— EXERCISE —
Leave out every line before the one containing "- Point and", and repeat the rest of the material below exactly, that line included.

— RAW DATA —
════════════════════

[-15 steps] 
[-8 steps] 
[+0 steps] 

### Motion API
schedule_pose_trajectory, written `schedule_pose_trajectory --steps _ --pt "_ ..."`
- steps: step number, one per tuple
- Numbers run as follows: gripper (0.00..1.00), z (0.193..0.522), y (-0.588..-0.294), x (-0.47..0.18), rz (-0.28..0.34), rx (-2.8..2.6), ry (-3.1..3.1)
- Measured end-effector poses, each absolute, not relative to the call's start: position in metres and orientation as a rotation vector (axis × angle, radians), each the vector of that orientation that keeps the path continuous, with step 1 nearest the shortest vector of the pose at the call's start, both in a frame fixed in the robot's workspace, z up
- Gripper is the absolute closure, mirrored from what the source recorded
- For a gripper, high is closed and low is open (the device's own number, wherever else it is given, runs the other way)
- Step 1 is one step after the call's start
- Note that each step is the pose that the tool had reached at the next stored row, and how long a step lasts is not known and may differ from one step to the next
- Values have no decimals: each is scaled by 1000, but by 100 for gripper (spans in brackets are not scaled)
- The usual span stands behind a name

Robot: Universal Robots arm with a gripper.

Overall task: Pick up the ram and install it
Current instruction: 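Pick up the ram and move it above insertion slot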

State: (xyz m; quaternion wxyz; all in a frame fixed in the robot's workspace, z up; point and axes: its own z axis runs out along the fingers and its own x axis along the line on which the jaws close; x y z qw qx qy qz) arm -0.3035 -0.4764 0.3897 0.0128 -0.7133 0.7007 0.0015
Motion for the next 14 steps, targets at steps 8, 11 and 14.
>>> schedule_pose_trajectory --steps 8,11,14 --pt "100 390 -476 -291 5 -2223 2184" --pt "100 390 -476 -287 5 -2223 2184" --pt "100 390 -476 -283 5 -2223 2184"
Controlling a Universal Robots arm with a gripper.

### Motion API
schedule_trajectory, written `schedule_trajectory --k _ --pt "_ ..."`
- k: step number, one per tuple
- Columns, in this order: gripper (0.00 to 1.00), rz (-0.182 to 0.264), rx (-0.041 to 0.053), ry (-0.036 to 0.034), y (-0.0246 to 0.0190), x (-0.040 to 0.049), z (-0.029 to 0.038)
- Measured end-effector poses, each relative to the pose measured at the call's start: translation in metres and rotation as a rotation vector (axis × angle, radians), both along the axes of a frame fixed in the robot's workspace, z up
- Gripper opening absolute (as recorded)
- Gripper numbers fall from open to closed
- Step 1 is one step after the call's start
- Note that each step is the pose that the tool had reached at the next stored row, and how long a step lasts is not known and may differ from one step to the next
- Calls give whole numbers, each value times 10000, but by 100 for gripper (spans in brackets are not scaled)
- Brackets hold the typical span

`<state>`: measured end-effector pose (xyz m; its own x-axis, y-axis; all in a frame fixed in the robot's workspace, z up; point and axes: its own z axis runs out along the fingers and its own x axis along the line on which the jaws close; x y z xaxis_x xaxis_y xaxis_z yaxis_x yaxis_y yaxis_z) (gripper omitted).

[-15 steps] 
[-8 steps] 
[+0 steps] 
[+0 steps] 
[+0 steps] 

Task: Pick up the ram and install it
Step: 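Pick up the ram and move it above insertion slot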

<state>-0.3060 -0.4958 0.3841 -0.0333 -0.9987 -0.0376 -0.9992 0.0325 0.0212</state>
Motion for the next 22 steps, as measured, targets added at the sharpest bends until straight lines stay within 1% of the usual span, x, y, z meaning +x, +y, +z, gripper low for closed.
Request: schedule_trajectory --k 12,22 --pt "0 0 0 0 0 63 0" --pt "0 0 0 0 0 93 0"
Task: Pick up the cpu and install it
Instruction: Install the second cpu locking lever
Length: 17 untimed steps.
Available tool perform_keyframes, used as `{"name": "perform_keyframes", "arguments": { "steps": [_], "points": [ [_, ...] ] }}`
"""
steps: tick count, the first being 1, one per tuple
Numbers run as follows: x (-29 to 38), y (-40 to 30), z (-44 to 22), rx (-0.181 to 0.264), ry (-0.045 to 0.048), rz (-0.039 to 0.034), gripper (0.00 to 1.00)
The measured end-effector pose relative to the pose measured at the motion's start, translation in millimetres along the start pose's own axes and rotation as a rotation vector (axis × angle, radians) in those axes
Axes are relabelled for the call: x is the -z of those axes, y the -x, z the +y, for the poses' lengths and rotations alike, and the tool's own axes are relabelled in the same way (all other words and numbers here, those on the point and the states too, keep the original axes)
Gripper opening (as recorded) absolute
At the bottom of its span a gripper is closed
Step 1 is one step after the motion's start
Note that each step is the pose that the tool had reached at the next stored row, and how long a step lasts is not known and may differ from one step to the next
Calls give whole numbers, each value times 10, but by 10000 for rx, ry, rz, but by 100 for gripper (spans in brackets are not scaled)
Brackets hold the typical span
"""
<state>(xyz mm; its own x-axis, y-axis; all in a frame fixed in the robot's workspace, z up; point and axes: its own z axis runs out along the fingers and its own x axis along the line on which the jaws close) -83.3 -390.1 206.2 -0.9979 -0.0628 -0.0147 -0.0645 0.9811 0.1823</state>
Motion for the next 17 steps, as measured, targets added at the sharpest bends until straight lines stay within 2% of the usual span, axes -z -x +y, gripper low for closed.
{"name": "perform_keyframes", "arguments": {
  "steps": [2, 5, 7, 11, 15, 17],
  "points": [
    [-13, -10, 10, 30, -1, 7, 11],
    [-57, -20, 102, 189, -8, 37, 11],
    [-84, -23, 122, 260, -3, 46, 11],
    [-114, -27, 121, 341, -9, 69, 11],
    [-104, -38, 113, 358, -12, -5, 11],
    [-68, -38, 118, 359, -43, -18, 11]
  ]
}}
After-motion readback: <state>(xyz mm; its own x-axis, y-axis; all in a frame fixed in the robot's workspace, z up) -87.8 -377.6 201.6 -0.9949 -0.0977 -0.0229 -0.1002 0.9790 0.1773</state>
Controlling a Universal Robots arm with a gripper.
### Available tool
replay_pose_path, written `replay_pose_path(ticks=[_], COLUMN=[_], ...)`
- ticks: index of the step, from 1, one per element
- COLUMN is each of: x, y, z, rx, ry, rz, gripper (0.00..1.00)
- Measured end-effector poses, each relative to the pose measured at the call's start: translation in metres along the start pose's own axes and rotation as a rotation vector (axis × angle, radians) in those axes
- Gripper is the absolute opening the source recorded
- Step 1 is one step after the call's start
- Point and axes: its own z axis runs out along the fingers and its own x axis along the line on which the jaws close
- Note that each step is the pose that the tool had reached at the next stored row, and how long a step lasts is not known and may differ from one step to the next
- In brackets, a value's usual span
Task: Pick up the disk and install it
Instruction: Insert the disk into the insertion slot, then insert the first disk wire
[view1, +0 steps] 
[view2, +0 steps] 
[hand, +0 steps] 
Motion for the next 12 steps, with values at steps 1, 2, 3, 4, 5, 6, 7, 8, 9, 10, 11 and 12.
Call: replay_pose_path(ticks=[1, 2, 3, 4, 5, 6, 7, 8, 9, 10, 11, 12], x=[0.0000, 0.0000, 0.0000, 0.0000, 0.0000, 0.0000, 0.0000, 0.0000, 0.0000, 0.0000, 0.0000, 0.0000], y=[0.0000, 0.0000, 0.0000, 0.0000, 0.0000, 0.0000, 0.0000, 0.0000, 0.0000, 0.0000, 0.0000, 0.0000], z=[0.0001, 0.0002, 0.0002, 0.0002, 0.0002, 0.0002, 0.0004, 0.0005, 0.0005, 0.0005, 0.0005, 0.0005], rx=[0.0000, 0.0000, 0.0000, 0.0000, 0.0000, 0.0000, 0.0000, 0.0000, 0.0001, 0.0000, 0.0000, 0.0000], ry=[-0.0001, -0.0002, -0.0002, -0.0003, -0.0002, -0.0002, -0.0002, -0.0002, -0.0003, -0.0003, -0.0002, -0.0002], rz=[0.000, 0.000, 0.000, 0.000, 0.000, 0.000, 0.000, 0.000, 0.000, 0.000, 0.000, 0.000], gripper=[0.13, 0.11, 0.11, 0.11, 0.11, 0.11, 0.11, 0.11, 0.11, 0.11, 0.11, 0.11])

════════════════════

— THE ANSWER —
- Point and axes: its own z axis runs out along the fingers and its own x axis along the line on which the jaws close
- Note that each step is the pose that the tool had reached at the next stored row, and how long a step lasts is not known and may differ from one step to the next
- In brackets, a value's usual span
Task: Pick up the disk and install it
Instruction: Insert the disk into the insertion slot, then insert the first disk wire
[view1, +0 steps] 
[view2, +0 steps] 
[hand, +0 steps] 
Motion for the next 12 steps, with values at steps 1, 2, 3, 4, 5, 6, 7, 8, 9, 10, 11 and 12.
Call: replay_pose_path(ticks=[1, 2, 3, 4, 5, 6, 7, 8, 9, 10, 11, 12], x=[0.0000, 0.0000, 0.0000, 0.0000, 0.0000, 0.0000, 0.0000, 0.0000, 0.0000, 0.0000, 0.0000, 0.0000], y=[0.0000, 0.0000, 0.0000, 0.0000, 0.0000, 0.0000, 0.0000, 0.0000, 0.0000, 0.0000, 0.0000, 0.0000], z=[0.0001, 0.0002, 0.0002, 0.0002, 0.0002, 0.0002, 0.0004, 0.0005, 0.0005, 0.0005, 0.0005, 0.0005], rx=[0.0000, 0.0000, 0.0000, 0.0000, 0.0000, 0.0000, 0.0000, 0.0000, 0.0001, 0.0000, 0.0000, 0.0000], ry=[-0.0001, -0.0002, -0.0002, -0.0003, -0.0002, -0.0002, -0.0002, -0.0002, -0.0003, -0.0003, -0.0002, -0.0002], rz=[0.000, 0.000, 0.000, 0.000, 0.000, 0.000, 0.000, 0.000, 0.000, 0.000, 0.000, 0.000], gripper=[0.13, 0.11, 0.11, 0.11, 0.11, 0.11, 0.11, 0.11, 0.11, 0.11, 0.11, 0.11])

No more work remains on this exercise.